The Case of Two Fathers in Texas

TxDads

http://www.queerty.com/cruel-texas-judge-refuses-to-allow-names-of-gay-dads-to-appear-on-their-own-biological-childrens-birth-certificates-20140618

You have probably seen this news article. It has been reported in the Huffington Post, MSNBC, Daily Kos, and many others. I started with the one from Queerty because I like their motto. But also, I want to show that even with the extremes connected to this story (toggling between Queerty and Christian Post), that whatever point they are trying to make, it’s never about the child.

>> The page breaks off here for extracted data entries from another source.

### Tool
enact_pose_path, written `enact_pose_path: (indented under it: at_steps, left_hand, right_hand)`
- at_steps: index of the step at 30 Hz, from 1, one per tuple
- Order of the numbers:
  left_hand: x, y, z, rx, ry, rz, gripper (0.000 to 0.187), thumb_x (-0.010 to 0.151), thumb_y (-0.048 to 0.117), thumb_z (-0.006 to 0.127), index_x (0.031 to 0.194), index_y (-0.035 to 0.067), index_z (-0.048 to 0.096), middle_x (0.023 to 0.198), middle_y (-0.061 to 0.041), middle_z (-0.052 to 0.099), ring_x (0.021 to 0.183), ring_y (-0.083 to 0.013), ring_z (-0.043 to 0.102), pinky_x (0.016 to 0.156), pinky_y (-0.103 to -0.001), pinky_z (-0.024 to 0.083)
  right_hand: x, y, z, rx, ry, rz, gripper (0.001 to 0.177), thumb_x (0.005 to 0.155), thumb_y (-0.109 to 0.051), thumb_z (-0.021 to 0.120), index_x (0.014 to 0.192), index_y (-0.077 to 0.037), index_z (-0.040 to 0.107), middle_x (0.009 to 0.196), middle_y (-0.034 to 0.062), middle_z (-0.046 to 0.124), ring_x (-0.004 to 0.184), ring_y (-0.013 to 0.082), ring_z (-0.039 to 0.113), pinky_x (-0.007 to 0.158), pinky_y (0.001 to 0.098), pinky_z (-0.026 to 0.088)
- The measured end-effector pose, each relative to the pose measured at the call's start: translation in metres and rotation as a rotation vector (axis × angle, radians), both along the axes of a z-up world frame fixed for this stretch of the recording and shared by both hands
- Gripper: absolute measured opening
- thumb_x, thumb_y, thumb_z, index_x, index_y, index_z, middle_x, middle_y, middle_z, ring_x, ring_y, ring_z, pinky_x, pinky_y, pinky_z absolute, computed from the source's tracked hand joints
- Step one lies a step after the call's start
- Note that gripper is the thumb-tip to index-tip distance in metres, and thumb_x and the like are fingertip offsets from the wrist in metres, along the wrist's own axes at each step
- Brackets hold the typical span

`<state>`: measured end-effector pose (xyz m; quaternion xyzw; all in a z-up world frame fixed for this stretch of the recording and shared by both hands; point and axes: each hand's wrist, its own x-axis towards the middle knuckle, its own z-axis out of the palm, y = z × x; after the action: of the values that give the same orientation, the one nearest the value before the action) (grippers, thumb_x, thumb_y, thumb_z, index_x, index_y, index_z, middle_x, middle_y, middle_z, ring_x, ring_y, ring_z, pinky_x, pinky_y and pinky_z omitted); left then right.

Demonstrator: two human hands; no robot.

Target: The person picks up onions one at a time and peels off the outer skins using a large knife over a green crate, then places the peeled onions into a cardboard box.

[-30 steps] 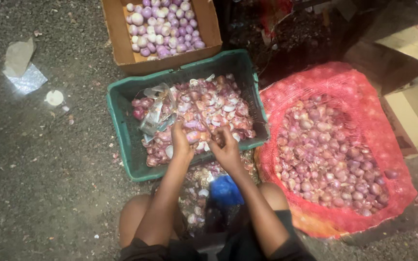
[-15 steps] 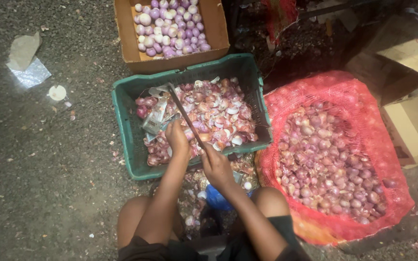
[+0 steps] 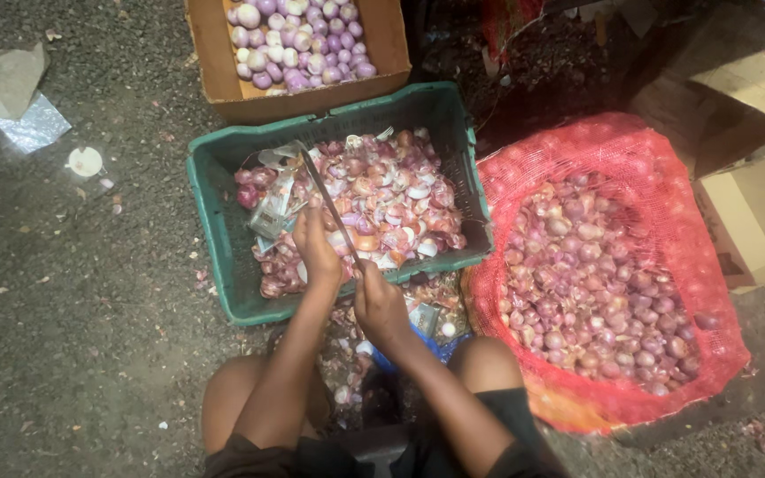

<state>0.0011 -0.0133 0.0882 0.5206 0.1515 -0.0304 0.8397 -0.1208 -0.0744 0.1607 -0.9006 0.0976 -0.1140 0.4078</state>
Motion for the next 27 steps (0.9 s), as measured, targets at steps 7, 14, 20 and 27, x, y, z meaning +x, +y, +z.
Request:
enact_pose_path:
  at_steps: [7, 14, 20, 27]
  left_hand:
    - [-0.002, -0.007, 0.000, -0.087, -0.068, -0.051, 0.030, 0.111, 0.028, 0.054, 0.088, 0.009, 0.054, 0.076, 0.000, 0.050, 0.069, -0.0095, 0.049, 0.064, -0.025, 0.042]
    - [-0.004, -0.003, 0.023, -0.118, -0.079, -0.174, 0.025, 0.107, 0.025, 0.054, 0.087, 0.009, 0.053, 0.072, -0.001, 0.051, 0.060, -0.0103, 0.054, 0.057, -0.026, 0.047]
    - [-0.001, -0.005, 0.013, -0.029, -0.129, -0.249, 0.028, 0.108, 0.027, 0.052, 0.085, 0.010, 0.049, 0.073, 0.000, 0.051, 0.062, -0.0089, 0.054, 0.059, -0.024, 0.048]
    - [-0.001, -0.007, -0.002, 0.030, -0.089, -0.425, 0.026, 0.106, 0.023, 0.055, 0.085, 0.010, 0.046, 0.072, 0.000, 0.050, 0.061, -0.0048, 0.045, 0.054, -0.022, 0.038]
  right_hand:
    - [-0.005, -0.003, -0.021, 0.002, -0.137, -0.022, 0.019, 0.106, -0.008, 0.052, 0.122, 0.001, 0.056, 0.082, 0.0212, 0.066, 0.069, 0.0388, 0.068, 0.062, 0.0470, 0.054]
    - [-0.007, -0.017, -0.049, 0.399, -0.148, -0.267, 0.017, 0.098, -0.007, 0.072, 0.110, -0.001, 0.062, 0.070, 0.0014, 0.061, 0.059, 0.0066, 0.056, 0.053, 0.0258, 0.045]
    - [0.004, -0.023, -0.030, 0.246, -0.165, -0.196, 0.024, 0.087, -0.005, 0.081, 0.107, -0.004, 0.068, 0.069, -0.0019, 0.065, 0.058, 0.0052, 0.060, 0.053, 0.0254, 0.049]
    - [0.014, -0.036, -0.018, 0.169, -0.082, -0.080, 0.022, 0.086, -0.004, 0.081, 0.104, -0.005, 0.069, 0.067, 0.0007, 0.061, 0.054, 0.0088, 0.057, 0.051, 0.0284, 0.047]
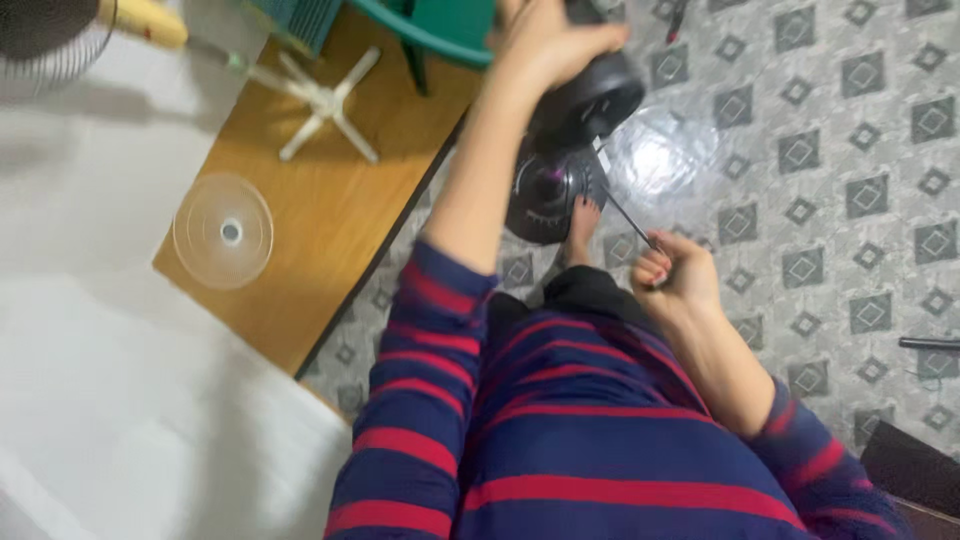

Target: The person uses a screwdriver to loosen and remove the rear nut from the fan motor housing, then wipes the nut with a cloth. They reinsert and tighten the nut by hand to reassemble the fan.

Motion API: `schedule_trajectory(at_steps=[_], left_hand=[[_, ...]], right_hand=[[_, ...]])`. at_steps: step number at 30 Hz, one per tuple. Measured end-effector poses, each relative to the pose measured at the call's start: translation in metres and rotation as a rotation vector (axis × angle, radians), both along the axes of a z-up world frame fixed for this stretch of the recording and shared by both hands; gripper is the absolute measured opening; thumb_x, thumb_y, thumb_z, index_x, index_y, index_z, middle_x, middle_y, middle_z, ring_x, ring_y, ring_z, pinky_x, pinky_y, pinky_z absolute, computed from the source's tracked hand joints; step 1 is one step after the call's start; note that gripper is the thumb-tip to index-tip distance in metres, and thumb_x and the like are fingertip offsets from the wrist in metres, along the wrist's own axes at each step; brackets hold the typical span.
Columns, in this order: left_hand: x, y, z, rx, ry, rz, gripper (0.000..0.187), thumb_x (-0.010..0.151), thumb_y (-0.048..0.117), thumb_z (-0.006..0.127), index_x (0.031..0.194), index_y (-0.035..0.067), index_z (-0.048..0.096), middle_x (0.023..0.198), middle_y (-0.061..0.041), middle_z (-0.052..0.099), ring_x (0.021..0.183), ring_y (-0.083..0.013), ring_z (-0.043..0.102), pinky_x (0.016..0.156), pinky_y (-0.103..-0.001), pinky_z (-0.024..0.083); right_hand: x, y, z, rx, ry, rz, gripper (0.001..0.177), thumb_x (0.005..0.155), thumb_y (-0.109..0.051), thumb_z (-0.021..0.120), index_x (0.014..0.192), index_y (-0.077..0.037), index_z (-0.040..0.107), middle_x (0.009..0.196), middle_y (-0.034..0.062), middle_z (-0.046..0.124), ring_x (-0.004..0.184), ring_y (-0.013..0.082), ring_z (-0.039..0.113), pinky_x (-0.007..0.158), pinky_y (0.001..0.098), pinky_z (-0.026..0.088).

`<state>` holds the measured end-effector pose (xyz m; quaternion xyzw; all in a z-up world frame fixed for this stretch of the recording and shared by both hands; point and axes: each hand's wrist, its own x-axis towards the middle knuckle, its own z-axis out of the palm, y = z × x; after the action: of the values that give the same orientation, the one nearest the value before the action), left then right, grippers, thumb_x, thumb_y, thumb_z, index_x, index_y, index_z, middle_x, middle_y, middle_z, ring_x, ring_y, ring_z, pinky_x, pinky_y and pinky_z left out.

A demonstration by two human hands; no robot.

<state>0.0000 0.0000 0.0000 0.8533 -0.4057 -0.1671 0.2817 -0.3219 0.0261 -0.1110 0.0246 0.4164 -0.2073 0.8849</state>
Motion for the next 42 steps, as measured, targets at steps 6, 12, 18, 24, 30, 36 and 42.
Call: schedule_trajectory(at_steps=[6, 12, 18, 24, 30, 36, 42], left_hand=[[0.038, 0.072, -0.024, -0.734, 0.918, 0.074, 0.114, 0.088, 0.041, 0.083, 0.166, 0.007, 0.008, 0.173, -0.024, 0.016, 0.159, -0.0362, 0.026, 0.129, -0.044, 0.021], [0.012, 0.079, -0.031, -0.678, 1.225, 0.185, 0.130, 0.079, 0.041, 0.085, 0.164, 0.008, -0.007, 0.167, -0.025, 0.023, 0.152, -0.0355, 0.030, 0.124, -0.046, 0.022], [-0.014, 0.057, -0.020, -0.708, 1.102, 0.121, 0.139, 0.072, 0.023, 0.091, 0.164, 0.002, -0.011, 0.148, -0.026, 0.046, 0.129, -0.0338, 0.058, 0.103, -0.042, 0.056], [-0.020, 0.057, -0.022, -0.697, 0.994, 0.107, 0.139, 0.074, 0.012, 0.092, 0.165, 0.003, -0.012, 0.150, -0.024, 0.044, 0.129, -0.0297, 0.058, 0.106, -0.039, 0.054], [-0.019, 0.046, -0.029, -0.682, 1.103, 0.085, 0.137, 0.069, 0.015, 0.091, 0.164, 0.002, -0.006, 0.149, -0.023, 0.043, 0.127, -0.0289, 0.055, 0.104, -0.039, 0.052], [-0.009, 0.050, -0.023, -0.504, 0.546, -0.010, 0.128, 0.074, 0.024, 0.091, 0.163, 0.000, 0.001, 0.162, -0.031, 0.023, 0.150, -0.0413, 0.028, 0.121, -0.053, 0.029], [0.011, 0.043, 0.018, -0.504, -0.077, -0.281, 0.106, 0.082, 0.026, 0.085, 0.162, 0.004, 0.019, 0.170, -0.026, 0.017, 0.158, -0.0533, 0.003, 0.122, -0.075, 0.004]], right_hand=[[-0.024, -0.036, 0.048, -0.863, 0.461, -0.177, 0.012, 0.098, -0.001, 0.069, 0.109, 0.002, 0.066, 0.087, 0.0082, 0.069, 0.077, 0.0178, 0.066, 0.079, 0.0334, 0.054], [0.063, -0.075, 0.100, -1.382, 0.714, 0.289, 0.014, 0.099, -0.009, 0.076, 0.109, 0.001, 0.077, 0.090, 0.0076, 0.069, 0.079, 0.0131, 0.060, 0.072, 0.0276, 0.045], [0.163, -0.105, 0.128, -1.847, 0.726, 0.576, 0.073, 0.070, -0.037, 0.095, 0.127, 0.001, 0.071, 0.095, 0.0097, 0.059, 0.086, 0.0203, 0.057, 0.076, 0.0346, 0.047], [0.168, -0.084, 0.121, -1.735, 0.828, 0.592, 0.076, 0.071, -0.042, 0.091, 0.133, -0.005, 0.072, 0.100, 0.0122, 0.059, 0.090, 0.0249, 0.058, 0.083, 0.0367, 0.048], [0.166, -0.091, 0.112, -1.758, 0.876, 0.549, 0.079, 0.063, -0.049, 0.090, 0.128, -0.007, 0.073, 0.096, 0.0137, 0.058, 0.088, 0.0278, 0.059, 0.080, 0.0390, 0.048], [0.166, -0.079, 0.125, -1.699, 1.019, 0.485, 0.067, 0.070, -0.048, 0.088, 0.123, -0.008, 0.075, 0.095, 0.0151, 0.057, 0.084, 0.0291, 0.060, 0.075, 0.0408, 0.050], [0.116, -0.014, 0.149, -1.632, 1.176, 0.131, 0.043, 0.074, -0.042, 0.085, 0.094, -0.005, 0.073, 0.094, 0.0147, 0.058, 0.081, 0.0283, 0.067, 0.070, 0.0390, 0.054]])
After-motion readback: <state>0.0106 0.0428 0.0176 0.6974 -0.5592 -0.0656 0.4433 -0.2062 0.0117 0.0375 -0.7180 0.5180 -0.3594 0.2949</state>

Here’s the one from The Christian Post:

http://www.christianpost.com/news/texas-gay-fathers-denied-legal-recognition-of-twin-sons-born-through-surrogate-121893/

In the Queerty article, it’s all about a meanie judge who refuses to put the name of either man on the birth certificates of the sons born to them via an egg “donor” (don’t get me started) and a “surrogate” (again…don’t get me started). The men are legally married, but not in Texas. Even if marriage equality existed there, I doubt it would make a difference. The law has not kept up with the Brave New World of baby-making.

Before DNA testing and artificial fertility enhancements were commonplace, the two lines for parents on a birth certificate were designated for 1) the mother, who was obvious and 2) the presumed father, who was the man married to the mother. That was the best anyone could do as far as determining the paternal line, so that was made law. It is still true today. If the surrogate, the “Rent-a-Womb”, was married, that man would be the twins’ legal (and presumed biological) father.  The truth doesn’t matter. Law trumps biology.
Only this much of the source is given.